Originally Posted by PSU-failure (Post 984521)
Back to the first rumours, it was expected the R600 could work with either 1 8pins PEG power connector or 2 6pins...

Maybe that was true? :?:

Considering the drivers, don't forget that blaming these could simply be AMD's suggestion for those under NDA to not disclose anything.

Or because slot and card are PCIE 2.0

Kaotik 10-May-2007 20:01

Quote:

Originally Posted by PSU-failure (Post 984521)
Back to the first rumours, it was expected the R600 could work with either 1 8pins PEG power connector or 2 6pins...

Maybe that was true? :?:

Considering the drivers, don't forget that blaming these could simply be AMD's suggestion for those under NDA to not disclose anything.

But in that pic, if you look closely, it has 1x 6pin connected, not 1x 8pin?

edit: How much can you draw power from the PCIe 2.0 slot to the video card?

Fornowagain 10-May-2007 20:12

Quote:

Originally Posted by Kaotik (Post 984533)
edit: How much can you draw power from the PCIe 2.0 slot to the video card?

150W on 2.0

FrameBuffer 10-May-2007 20:13

Quote:

Originally Posted by Kaotik (Post 984533)
But in that pic, if you look closely, it has 1x 6pin connected, not 1x 8pin?

edit: How much can you draw power from the PCIe 2.0 slot to the video card?

IIRC the R600 (HD 2900) is not a PCIe 2.0 part where as the RV6x0 parts are and unless my memory fails me PCIe 2.0 allows double the power from PCIe 1.x (75W -> 150W) through the adoption of the 8pin PCIe connector .. EDIT: lol nm got beat to it already.

_xxx_ 10-May-2007 20:27

Quote:

Originally Posted by Pressure (Post 984171)
Wow, slow down there.
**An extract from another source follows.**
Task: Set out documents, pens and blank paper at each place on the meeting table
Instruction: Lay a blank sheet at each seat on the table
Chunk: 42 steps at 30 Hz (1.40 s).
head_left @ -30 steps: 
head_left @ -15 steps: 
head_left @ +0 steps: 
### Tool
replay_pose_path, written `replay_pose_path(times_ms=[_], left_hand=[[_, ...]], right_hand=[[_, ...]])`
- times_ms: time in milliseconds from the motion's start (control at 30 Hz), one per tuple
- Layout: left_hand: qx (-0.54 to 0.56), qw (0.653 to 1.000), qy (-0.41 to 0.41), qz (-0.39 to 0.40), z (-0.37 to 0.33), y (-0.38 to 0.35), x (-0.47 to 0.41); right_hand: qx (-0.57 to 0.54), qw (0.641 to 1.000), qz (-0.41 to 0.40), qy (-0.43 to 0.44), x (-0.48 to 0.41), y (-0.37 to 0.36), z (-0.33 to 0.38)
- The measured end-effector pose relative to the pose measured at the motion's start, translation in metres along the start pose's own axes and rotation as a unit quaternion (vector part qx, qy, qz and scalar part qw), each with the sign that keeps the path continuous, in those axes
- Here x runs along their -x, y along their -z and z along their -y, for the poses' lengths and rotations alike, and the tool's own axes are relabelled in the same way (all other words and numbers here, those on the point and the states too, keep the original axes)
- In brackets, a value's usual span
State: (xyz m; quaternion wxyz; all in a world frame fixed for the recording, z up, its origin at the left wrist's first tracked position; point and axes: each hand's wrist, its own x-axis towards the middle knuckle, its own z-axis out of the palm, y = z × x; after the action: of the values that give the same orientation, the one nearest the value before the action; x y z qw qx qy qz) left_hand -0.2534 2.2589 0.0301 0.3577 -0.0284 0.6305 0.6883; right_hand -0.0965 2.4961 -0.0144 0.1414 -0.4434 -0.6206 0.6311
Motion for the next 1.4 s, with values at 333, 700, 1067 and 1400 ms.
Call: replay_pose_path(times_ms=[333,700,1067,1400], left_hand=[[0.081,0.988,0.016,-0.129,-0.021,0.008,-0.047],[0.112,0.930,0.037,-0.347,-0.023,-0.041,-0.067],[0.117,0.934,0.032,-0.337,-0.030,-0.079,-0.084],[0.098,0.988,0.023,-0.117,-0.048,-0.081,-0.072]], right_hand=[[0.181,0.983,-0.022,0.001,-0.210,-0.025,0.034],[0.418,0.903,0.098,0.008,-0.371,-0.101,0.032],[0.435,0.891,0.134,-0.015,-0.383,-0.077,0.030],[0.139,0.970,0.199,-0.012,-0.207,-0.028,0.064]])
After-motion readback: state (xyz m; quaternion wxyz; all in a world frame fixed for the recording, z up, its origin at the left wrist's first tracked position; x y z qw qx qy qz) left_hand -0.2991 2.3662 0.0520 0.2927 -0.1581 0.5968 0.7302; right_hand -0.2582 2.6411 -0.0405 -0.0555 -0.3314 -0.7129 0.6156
First off, the entire market does not consist of High-end solutions. In fact, that is were the minority of money are made.

Oh, but that's what Joe will see on every mag title. While pretty much noone will put the low-end stuff there.

Galduta 10-May-2007 20:55

http://www.nextgpu.com/forum/index.php?topic=17.435

Gigabyte GA-965P-DS3
-Intel Core 2 Duo E6300@3.26Ghz 466Mhzx7
-Team Xtreem 2x1GB D9@933Mhz Cas 5-5-5-15 1:1
HD 2900 xt

The CD drivers are the old 8.361
---------------------------------------------------------------------------
Fear bench 1600x1200, AF 8X, No AA no SS

71 MIN
111 AVERAGE
217 MAXIMUM

---------------------------------------------------------------

1600x1200, AF8X, AA4X, soft shadows ON *
Min:21
Med:58
Max:113

Maybe not is correct !!

1600x1200, AF8X, soft shadows ON

32
55
107

--------------------------------------------------------

One 8800 GTS STOCK clock
158.18 WHQL:

1600x1200, FA@8x, SSon
41
65
177

1600x1200, AA@4x, FA@8x, SSon:
21
38
69
---------------------------------------------------------------------------------------------------------------

Later maybe more , or tomorrow ;) .The person has for my 100% of reliability

_xxx_ 10-May-2007 20:59

Quote:

Originally Posted by dizietsma (Post 984256)
They look better to me as well. From the results it's rather uncanny how well it finds it's own niche between the GTX and GTS, at least in DX9 current games. Perhaps it (more than?) matches the GTX in future games if it is that forward looking as well as people have suggested and history tends to show?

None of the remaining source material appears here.